The hut where she had her desk was still locked. Probably neither Larsen, her boss, nor Christopher, their assistant, would be in for half an hour yet. Rather than sit and be tempted to brood, she decided to make her morning inspection of the Greenhouse. She put her key back in her pocket and headed past the hut.
The Greenhouse lay across the road from landing field and occupied almost as much land—terraced into the slopes and enclosed under shells of automated glass panels. As she entered, banks of strip lights under the transparent ceiling were starting to glow in a simulated dawn.

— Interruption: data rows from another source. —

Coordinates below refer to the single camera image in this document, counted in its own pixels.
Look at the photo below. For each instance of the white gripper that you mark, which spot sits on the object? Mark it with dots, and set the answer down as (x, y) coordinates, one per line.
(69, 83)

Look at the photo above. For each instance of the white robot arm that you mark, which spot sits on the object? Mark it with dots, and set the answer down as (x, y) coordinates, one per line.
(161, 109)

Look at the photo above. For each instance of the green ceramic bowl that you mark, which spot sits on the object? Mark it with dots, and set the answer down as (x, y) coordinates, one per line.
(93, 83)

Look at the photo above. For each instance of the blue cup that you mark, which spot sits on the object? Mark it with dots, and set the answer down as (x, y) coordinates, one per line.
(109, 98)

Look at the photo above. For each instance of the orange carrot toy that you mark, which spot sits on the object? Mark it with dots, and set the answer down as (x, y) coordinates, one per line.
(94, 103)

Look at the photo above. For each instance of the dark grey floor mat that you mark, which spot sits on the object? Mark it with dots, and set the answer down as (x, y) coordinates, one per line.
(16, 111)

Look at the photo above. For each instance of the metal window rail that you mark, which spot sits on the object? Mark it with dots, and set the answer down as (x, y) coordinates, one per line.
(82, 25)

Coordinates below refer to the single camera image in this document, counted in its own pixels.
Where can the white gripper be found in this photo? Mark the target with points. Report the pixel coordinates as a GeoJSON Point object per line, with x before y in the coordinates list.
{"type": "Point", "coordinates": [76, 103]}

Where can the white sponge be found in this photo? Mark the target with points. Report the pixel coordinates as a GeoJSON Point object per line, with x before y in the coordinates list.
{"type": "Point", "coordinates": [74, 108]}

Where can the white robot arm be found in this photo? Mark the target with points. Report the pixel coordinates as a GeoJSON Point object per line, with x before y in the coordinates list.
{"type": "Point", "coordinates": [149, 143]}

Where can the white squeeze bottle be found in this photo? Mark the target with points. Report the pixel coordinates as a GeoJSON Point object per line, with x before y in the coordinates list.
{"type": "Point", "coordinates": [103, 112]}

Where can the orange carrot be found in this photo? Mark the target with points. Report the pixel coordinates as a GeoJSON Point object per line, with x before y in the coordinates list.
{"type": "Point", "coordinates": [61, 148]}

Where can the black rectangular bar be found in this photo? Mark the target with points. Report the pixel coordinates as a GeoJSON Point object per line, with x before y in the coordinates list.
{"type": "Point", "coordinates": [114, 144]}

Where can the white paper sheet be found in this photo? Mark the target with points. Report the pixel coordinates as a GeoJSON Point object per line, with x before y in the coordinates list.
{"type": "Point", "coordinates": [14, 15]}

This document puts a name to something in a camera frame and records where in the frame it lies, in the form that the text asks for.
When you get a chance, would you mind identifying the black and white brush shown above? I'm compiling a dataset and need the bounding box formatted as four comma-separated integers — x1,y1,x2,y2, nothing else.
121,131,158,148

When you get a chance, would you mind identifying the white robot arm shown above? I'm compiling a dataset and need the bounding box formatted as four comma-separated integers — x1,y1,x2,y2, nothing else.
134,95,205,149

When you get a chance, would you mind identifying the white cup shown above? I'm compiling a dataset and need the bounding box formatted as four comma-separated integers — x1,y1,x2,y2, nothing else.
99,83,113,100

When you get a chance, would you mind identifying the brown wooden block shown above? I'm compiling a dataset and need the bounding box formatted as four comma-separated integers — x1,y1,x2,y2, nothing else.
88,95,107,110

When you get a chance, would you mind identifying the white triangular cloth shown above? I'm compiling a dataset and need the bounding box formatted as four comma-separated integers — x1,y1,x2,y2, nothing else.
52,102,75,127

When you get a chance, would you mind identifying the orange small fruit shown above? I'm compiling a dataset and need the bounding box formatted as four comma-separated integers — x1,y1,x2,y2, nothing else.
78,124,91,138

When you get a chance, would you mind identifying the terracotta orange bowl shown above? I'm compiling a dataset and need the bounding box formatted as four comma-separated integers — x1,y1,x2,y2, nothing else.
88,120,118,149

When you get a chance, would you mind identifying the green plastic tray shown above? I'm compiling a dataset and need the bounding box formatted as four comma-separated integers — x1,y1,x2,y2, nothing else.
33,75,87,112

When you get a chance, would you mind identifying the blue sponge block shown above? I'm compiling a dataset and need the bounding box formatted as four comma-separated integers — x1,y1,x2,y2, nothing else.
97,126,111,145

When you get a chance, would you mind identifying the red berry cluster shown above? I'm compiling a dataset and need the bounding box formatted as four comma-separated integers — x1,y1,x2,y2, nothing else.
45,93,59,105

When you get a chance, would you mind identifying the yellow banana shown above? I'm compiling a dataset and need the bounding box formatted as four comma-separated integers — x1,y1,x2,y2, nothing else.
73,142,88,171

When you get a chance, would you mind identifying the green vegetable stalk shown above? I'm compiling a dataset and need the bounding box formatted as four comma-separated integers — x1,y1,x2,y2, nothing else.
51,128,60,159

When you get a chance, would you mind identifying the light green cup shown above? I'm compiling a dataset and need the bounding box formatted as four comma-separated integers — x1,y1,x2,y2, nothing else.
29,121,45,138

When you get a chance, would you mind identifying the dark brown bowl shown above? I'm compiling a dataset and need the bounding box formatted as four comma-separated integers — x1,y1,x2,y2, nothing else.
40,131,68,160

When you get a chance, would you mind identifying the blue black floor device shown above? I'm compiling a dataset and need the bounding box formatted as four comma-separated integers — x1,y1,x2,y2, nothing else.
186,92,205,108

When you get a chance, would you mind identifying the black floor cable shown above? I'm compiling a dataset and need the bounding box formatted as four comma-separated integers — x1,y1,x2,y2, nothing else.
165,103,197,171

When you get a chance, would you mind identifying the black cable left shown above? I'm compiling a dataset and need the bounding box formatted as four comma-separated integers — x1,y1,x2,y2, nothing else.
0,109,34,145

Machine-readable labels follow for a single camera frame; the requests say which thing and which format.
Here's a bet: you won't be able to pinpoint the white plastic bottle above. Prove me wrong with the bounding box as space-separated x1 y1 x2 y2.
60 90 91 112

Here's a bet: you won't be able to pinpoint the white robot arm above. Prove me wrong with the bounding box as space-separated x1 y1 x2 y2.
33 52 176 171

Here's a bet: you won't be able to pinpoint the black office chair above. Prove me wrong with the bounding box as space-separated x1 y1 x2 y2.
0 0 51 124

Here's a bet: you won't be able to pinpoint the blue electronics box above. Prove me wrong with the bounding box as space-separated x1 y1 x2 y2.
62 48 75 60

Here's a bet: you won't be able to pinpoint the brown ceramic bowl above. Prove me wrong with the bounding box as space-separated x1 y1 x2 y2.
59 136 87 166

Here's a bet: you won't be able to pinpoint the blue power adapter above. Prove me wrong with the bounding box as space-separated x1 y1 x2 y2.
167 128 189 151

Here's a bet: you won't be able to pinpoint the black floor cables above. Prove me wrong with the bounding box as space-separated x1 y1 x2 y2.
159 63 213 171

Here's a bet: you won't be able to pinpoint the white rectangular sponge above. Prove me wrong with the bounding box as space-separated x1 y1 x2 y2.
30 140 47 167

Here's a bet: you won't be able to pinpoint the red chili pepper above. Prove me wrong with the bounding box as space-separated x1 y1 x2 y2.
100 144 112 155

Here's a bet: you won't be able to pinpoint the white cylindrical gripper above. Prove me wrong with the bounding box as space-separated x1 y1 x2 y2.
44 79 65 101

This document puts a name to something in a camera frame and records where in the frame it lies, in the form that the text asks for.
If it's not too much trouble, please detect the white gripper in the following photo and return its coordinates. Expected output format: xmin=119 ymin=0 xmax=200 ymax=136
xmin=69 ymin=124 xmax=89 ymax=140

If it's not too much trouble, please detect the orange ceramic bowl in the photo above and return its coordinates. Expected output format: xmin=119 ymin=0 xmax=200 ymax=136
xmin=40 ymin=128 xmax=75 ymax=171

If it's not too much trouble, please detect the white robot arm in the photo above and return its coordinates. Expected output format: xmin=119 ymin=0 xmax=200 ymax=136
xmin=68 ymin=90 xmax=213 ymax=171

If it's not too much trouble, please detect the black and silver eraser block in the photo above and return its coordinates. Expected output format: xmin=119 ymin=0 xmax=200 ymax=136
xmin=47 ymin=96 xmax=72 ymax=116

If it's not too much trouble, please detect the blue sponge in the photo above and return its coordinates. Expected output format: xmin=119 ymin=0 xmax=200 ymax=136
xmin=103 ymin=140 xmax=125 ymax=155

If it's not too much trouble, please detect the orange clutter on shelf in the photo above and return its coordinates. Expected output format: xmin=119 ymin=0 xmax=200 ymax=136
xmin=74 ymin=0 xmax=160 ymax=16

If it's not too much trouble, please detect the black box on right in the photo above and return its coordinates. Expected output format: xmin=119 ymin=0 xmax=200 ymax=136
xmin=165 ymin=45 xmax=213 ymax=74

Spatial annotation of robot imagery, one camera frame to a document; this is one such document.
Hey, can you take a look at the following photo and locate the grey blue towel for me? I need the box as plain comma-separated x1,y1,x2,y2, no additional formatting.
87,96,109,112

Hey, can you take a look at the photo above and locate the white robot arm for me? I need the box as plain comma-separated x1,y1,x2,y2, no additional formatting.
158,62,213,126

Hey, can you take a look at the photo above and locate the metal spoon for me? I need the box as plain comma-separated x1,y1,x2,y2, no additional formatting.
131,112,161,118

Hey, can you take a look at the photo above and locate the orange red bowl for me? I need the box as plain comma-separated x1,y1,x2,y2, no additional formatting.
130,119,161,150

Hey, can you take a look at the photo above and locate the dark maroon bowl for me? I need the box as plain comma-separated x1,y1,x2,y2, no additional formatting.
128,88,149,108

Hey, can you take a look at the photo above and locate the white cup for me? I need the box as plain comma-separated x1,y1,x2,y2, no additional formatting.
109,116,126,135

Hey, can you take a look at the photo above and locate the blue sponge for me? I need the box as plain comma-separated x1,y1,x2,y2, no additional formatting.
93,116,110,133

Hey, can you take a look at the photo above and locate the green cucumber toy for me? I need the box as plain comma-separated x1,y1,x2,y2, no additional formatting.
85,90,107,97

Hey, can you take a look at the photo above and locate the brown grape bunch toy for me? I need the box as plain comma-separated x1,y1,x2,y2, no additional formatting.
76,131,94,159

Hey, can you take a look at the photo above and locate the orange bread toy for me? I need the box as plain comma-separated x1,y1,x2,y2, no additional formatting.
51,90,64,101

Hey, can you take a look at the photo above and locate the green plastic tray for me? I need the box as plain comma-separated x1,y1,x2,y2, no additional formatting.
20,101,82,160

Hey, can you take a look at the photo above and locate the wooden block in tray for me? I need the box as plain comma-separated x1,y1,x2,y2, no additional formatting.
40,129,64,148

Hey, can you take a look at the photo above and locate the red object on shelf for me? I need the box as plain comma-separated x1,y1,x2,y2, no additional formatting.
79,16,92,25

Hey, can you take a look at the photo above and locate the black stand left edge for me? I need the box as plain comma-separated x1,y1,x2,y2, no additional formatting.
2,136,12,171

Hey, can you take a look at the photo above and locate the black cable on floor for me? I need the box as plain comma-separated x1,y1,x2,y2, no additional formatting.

The crops grew in trays of coarse sand. Each tray was fed its own nutrient mix from a set of troughs mounted on brackets above it. Nitrate, phosphate, trace elements . . . She walked the aisles, checking levels in the tanks, assuring herself that the sensors were in place, that none of the diseases they had fought were reappearing.
At the far end, up the fourth flight of steps, were the vats where waste vegetable matter was processed into something like milk, and the cloned animal protein was grown. It worked both ways, Larsen had told her when she had started working with him: terrestrial life couldn’t eat the local food—plant or animal—without getting sick, but the crops they grew were safe from local pests for the same reason. If they could just get crops to grow in the natural soil, the colony would be one step nearer independence. Larsen himself spent long hours in the microbiology lab in the clinic working towards that end.
She made a mental note of a couple of problems
and headed back to the office. On the way she caught sight of Carlo walking from the landing field towards the clinic. Beside him was a stocky, blond man who moved slowly, peering about him in a manner that could have meant either uncertainty or intense concentration. He must be the new arrival. He looked in her direction, but didn’t seem to notice her. Something made her think of snow, and warmth shared in a shelter from biting winds. She wondered when Barbara would return. Two steps to the man’s left, the taller, angular figure was Dr. Phillip Henry, the administrator, smiling animatedly and apparently talking non-stop while he pointed out things the others paid no attention to. Under the entrance light at the clinic she saw there did indeed seem to be mud on his boots.
She shook her head and went inside.
Someone had been in long enough to switch on the lights and turn on the heat, but she had the office to herself. She hung her coat behind the door and went to her desk. It faced south the window with a view of the river and the mountains. On a bright afternoon she had to squint to read her computer screen. As usual, the desk was littered with spare memory sticks, a couple of hardcopy botany texts and several piles of paper. The sheets had all been erased and recycled several times for reminders, lists, flow-diagrams, arithmetic, bits of computer code. Every unused space had been filled with her doodlings—curling, involuted shapes, chains of circles, blacked-in or empty. She could almost believe she was looking at an alien language, and wondered what Barbara, with her armchair dream analysis, would make of it all.
She felt a pang of irritation, and switched on the terminal to confirm that what she had seen of the Greenhouse fitted the facts as the machine saw them. She began working through the energy and mineral budgets, and was fully engrossed when the door opened.
“Early, this morning,” said Niels Larsen, carefully unbuttoning his coat. Something in his voice made her turn to look at him. He was wearing his usual black sweater; his clipped grey goatee and the lines that ran down from his nose around his mouth emphasised the doleful length of his face. “Did you take breakfast in the cafeteria before you arrived?”